É inegável a diferença e bem que esse espaço on-line fez na vida de uma geração inteira, como as nossas vidas e todo esse processo seria diferente se não tivéssemos a internet e aquelas pessoas que compartilhavam sobre suas vidas nela. Uma geração inteira não seria tão aberta e acolhedora com suas diferenças se não fosse pela geração anterior que moldou toda a comunicação feita de forma virtual e acessível. No entanto, o quão benéfico foi para essa geração inteira chegar nos limites (e até ultrapassando o seu limite) de sua saúde mental em nome dessa próxima geração?

O excesso de compartilhamento era, e ainda é, em diferentes plataformas, algo recompensado: quanto mais falamos de nossas vidas, mais pessoas estarão presentes nela. Em entrevista para o podcast Crazy Stupid Girls, dodie, cantora inglesa, fala como esse processo de recompensa e compartilhamento na internet fez parte de um sistema que lhe fazia bem momentaneamente, mas que, a longo prazo, fez mal para a sua saúde mental. Junto com Elle Mills, elas conversam sobre como esse sistema também afetou o seu processo de se assumir, em que, ao passo em que estavam se descobrindo, também estavam aparecendo em entrevistas e sendo a porta-voz de todas as pessoas que se identificavam daquela forma.

“Eu acho que eu me assumi bi muito rápido, porque eu estava tão animada porque eu cresci em um lugar que não era nada legal e de repente eu estava em um lugar que era tão legal que era aplaudido e celebrado. Eu estava ‘Sou bi, sou bi, sou bi! Eu gosto de beijar meninas!’ e não foi tipo ‘eca’ mas sim ‘Eba! Legal!’. Foi incrível e então anos se passaram e eu percebi que toda a bifobia internalizada da minha infância me alcançou e de repente eu estava lidando com tudo isso, mas as pessoas acham que eu sou incrivelmente abertamente orgulhosa bissexual e isso ainda é muito difícil para mim. Então agora eu estou processando isso um pouco mais privado e isso está ajudando ao invés de falar sobre o tempo todo.”dodie em entrevista ao Crazy Stupid Girls

Lentamente, os mesmos criadores que compartilhavam em alta frequência e estavam se tornando o rosto de todo um movimento on-line, começaram a desaparecer sem aviso prévio se tornando para os espectadores apenas uma lembrança de uma geração do YouTube. A pressão de serem essa porta-voz e o rosto de um movimento antes mesmo de processarem toda a fobia internalizada e, muitos, de se assumirem para todo o seu círculo social e familiar, levou diversos criadores a temerem a internet e suas vidas enquanto sua saúde mental foi se deteriorando em contramão a sua popularidade crescente.
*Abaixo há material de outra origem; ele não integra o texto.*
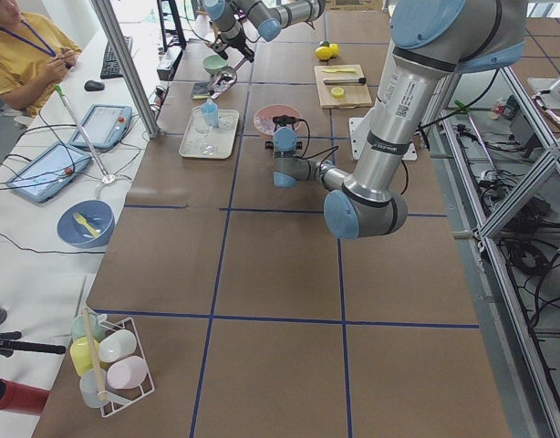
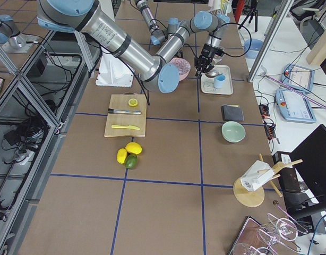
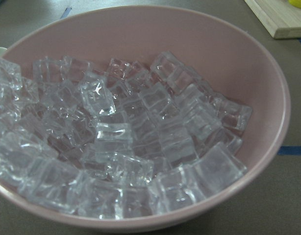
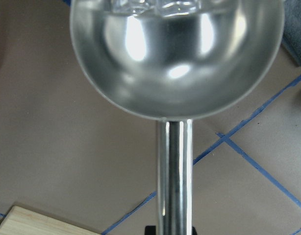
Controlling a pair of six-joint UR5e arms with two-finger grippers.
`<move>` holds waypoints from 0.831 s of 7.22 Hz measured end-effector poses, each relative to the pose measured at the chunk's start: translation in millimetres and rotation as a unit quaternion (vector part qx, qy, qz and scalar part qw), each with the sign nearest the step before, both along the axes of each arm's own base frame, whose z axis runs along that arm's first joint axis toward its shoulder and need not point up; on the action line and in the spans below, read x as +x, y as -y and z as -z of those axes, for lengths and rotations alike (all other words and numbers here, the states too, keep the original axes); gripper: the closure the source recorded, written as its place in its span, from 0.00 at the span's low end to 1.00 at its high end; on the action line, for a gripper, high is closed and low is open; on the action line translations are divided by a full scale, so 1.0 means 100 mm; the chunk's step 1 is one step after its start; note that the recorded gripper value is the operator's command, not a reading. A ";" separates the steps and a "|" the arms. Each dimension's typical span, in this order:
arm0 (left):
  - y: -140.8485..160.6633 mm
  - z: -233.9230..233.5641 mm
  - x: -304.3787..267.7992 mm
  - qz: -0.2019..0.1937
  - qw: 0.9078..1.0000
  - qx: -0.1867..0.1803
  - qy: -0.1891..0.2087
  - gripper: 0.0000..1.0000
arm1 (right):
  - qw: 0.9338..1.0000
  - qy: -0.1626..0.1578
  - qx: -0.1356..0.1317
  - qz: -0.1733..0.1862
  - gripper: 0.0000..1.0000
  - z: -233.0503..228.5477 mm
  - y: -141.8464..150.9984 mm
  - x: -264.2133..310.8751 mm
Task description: Put ice in cup with scoop
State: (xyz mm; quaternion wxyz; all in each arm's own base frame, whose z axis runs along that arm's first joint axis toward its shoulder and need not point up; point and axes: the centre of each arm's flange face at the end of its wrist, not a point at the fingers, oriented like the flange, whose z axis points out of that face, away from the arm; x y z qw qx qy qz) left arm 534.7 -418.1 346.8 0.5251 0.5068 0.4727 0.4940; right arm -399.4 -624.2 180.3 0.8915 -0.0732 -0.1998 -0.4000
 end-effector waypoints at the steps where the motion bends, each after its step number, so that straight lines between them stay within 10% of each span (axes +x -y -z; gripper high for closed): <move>1: 0.00 0.00 0.00 0.000 1.000 0.000 0.000 0.00 | 1.000 -0.002 -0.003 0.002 1.00 0.00 0.02 0.01; 6: -0.01 0.00 0.00 0.000 1.000 0.000 0.000 0.00 | 1.000 -0.005 -0.009 -0.003 1.00 0.03 0.08 0.09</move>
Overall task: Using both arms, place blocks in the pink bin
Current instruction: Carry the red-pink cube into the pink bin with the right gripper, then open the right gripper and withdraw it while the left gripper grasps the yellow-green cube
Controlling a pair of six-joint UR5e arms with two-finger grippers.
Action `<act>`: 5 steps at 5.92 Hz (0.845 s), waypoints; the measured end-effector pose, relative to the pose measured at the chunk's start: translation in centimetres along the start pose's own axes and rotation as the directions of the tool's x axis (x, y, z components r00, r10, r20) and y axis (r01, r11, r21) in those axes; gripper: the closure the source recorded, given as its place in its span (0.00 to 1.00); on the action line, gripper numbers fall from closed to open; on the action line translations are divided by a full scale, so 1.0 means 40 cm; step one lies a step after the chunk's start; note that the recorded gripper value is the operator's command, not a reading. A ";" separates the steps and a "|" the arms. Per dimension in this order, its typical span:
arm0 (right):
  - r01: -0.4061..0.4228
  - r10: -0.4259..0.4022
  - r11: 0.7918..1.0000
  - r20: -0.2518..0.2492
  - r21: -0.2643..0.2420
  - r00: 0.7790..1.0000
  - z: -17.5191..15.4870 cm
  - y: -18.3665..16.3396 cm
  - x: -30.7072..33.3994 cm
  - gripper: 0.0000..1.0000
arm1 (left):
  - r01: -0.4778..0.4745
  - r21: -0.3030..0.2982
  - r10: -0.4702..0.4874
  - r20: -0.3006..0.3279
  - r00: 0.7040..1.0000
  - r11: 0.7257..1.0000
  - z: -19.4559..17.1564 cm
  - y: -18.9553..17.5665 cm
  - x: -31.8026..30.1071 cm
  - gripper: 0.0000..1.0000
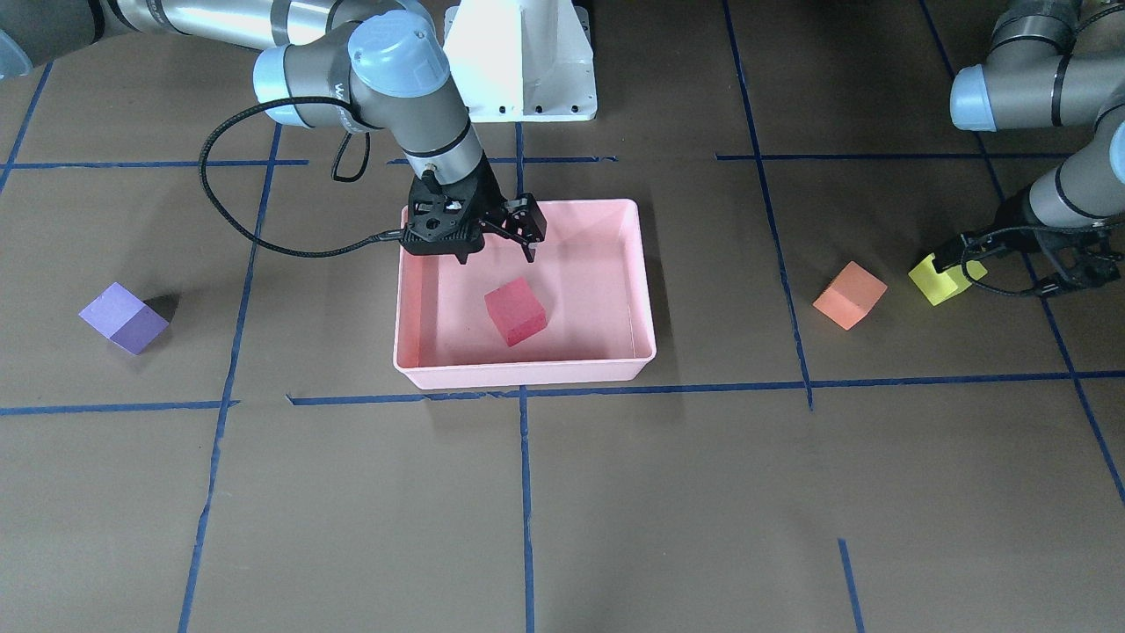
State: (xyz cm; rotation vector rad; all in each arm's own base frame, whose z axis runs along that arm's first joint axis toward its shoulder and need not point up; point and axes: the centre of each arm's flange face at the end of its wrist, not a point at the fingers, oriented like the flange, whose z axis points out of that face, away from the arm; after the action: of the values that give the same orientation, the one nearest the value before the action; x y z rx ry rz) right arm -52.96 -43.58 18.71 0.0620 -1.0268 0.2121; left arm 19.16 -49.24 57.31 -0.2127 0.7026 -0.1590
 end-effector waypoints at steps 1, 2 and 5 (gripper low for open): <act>0.001 -0.001 1.000 0.003 0.001 1.000 -0.010 0.005 0.019 0.00 | 0.035 -0.007 -0.034 0.018 0.999 0.999 0.024 -0.003 -0.003 0.00; 0.003 -0.003 1.000 0.007 0.002 1.000 -0.021 0.010 0.032 0.00 | 0.063 -0.016 -0.062 0.029 0.998 0.998 0.043 -0.004 -0.013 0.00; 0.006 -0.006 1.000 0.012 0.005 1.000 -0.035 0.018 0.046 0.00 | 0.076 -0.027 -0.075 0.034 0.997 0.997 0.087 -0.016 -0.038 0.00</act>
State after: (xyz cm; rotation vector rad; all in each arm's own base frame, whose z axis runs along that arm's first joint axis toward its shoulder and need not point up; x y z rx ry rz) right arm -50.99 -42.40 19.53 0.0705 -1.0382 0.2089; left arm 20.26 -49.07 60.99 -0.2685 0.6647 -0.2174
Por mais que tenhamos lembranças muito boas e aconchegantes desse momento inicial de uma era inteira, é importante lembrarmos da importância da representatividade, da necessidade de termos uma gama de diferentes faces e retratos de uma mesma identidade, porque a verdade é que nenhuma é igual a outra e quando temos essas pequenas partes sendo retratadas em diferentes mídias temos o peso do token tirado dos ombros de uma única pessoa, que não precisa ser perfeita e representar milhares que estão sedentos por serem representados.
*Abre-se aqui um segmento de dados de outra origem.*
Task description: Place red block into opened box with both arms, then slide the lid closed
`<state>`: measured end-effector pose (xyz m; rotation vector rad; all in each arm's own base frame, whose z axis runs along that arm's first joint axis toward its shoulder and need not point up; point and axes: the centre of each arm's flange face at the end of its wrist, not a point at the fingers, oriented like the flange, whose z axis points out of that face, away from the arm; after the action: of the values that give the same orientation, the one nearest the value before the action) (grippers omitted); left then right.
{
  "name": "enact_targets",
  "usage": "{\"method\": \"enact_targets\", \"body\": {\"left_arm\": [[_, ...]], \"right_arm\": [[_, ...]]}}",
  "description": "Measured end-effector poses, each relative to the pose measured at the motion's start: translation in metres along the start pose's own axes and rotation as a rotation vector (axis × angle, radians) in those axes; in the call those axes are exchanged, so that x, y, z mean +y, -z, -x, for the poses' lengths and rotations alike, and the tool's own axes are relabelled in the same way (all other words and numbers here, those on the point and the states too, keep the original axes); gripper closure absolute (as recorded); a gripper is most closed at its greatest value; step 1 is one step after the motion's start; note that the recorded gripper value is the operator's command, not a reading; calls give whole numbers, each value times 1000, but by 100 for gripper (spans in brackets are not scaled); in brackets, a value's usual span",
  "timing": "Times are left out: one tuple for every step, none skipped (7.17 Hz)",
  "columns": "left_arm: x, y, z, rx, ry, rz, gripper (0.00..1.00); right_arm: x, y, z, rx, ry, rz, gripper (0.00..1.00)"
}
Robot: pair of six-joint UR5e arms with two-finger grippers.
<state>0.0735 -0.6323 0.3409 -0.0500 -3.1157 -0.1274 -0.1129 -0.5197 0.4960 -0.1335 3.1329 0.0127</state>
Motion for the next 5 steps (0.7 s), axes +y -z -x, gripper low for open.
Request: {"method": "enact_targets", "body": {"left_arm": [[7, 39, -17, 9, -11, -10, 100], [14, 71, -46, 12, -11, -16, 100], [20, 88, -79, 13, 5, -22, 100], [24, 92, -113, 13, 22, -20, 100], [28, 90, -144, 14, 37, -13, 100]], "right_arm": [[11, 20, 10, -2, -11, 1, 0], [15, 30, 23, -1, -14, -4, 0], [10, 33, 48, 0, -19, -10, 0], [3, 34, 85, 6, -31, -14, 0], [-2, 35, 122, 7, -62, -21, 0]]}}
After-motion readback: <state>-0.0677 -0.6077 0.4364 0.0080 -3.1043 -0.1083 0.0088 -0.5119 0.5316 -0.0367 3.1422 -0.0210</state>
Logo, o movimento desses vídeos é saírem de tendência, ainda que não tenham desaparecido. Ainda é possível acompanhar pessoas ao redor do mundo falando sobre sua sexualidade e identidade de gênero, mas de uma forma que nunca será igual a essa primeira geração. Atualmente, apesar de termos muito caminho pela frente, os jovens e adolescentes lidam com essas questão de uma forma muito mais aberta e inclusiva do que foi feito dez anos atrás, e isso permite que essa mesma geração não necessite de um grande vídeo contendo seus maiores e profundos medos, mas sim algo que vai surgindo em conversas e tiktoks de poucos segundos.
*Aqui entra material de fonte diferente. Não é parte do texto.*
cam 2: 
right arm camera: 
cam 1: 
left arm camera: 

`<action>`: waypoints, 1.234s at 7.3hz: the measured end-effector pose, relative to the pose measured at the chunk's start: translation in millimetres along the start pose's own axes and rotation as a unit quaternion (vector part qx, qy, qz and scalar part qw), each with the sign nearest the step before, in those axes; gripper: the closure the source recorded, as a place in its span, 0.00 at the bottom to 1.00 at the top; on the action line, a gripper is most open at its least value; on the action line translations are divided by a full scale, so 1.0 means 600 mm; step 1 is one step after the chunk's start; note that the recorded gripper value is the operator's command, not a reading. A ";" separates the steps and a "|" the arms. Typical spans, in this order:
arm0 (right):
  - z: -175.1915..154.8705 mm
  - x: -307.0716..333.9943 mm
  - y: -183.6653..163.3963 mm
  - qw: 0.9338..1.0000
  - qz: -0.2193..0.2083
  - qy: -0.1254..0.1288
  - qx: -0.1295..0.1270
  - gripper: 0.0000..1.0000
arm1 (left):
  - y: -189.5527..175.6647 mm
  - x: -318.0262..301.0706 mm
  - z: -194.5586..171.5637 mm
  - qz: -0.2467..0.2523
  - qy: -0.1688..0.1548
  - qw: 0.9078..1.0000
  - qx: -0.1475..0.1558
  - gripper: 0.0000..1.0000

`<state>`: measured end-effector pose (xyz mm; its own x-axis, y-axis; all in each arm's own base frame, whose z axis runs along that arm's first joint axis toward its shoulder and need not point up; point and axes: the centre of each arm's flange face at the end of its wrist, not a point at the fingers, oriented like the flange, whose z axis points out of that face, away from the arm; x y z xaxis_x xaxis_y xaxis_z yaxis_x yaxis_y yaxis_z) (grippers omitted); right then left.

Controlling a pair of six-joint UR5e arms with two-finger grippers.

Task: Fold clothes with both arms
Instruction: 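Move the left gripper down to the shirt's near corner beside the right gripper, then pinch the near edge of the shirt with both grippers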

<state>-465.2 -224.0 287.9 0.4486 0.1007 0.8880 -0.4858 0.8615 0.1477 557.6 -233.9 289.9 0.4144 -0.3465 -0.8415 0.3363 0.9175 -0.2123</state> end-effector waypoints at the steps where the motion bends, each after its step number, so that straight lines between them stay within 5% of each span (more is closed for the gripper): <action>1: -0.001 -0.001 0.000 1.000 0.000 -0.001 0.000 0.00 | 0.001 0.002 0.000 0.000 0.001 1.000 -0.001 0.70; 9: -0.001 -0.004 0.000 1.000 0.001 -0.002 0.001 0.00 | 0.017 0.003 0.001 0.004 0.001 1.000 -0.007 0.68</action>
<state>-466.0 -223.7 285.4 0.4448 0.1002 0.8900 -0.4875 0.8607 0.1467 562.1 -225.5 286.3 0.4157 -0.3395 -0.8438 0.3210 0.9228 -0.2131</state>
As consequências desses anos na internet ainda estão sendo vividas e lidadas por essa geração, e aos poucos vamos entendendo o limite entre a nossa saúde mental e esse espaço de acolhimento que a internet consistentemente tem estreitado entre pessoas que não tem o mesmo espaço fisicamente, mas que por meio dessas plataformas conseguem encontrar o caminho para elas.